**Activity**. Give back exactly the stretch of data below from the line holding "Available tool queue_trajectory, used" through the line holding "right_arm: shoulder_pitch (-37", both ends included, and leave the remaining lines out.

**Information provided**.
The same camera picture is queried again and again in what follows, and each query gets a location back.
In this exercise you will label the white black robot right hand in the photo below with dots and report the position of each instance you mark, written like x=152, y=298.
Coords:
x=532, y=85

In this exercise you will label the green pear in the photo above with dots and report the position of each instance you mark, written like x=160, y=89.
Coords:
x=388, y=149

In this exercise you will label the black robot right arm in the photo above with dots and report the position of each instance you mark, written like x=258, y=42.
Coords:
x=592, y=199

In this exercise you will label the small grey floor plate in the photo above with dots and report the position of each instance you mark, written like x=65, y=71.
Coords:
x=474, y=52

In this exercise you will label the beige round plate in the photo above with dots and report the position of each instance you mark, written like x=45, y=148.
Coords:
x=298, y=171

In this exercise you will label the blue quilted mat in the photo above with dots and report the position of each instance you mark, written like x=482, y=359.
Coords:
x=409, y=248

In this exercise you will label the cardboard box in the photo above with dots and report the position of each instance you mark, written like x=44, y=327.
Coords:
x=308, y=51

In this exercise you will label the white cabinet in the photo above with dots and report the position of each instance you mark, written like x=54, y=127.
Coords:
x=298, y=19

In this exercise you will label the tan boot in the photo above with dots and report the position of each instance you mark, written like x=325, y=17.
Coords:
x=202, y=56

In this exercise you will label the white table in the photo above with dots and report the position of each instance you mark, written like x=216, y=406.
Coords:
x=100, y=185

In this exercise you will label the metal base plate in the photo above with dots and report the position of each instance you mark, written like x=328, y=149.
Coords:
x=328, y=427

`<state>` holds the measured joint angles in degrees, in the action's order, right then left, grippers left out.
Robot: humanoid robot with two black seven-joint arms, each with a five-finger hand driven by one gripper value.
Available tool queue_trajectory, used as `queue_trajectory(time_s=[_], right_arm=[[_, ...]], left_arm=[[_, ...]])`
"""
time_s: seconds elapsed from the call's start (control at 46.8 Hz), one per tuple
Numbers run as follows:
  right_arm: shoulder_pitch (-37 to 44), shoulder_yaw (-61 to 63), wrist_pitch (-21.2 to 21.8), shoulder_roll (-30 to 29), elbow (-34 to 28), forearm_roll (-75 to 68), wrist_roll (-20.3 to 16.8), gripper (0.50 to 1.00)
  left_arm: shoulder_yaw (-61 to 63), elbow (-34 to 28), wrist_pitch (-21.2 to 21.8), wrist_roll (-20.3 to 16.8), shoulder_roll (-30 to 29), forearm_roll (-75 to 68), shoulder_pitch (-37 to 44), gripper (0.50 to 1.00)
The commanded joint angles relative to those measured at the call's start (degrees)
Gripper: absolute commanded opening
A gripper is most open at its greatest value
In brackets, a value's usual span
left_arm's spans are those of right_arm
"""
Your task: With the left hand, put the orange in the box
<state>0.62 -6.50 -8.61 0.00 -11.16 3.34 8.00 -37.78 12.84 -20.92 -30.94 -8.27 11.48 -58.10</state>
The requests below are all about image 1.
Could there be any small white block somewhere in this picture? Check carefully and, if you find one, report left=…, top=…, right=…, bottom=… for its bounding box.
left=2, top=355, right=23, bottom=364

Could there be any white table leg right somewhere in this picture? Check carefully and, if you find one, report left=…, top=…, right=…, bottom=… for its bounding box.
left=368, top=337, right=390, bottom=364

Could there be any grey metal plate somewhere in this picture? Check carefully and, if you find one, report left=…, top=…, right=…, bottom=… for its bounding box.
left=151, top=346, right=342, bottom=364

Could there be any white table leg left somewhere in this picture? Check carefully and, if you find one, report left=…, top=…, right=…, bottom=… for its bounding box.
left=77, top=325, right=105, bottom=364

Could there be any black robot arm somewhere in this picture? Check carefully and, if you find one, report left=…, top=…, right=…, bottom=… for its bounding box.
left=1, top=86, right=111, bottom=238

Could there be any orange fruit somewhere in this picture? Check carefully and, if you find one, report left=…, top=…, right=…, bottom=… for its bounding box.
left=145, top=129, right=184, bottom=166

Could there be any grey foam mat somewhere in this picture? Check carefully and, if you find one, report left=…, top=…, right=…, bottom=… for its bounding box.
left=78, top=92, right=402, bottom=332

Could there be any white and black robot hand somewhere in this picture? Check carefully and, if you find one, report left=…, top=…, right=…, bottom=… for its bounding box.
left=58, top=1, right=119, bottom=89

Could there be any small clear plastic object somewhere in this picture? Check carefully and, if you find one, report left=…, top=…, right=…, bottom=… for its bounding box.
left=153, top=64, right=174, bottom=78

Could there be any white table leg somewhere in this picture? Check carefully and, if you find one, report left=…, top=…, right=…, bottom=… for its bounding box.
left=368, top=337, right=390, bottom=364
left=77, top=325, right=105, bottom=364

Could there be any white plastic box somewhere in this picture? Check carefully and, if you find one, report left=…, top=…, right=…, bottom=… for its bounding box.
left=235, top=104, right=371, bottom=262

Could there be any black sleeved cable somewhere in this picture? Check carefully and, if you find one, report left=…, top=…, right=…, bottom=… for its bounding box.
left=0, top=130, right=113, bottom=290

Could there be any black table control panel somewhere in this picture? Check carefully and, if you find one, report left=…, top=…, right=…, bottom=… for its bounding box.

**Solution**.
Available tool queue_trajectory, used as `queue_trajectory(time_s=[_], right_arm=[[_, ...]], left_arm=[[_, ...]])`
"""
time_s: seconds elapsed from the call's start (control at 46.8 Hz), one per tuple
Numbers run as follows:
  right_arm: shoulder_pitch (-37 to 44), shoulder_yaw (-61 to 63), wrist_pitch (-21.2 to 21.8), shoulder_roll (-30 to 29), elbow (-34 to 28), forearm_roll (-75 to 68), wrist_roll (-20.3 to 16.8), gripper (0.50 to 1.00)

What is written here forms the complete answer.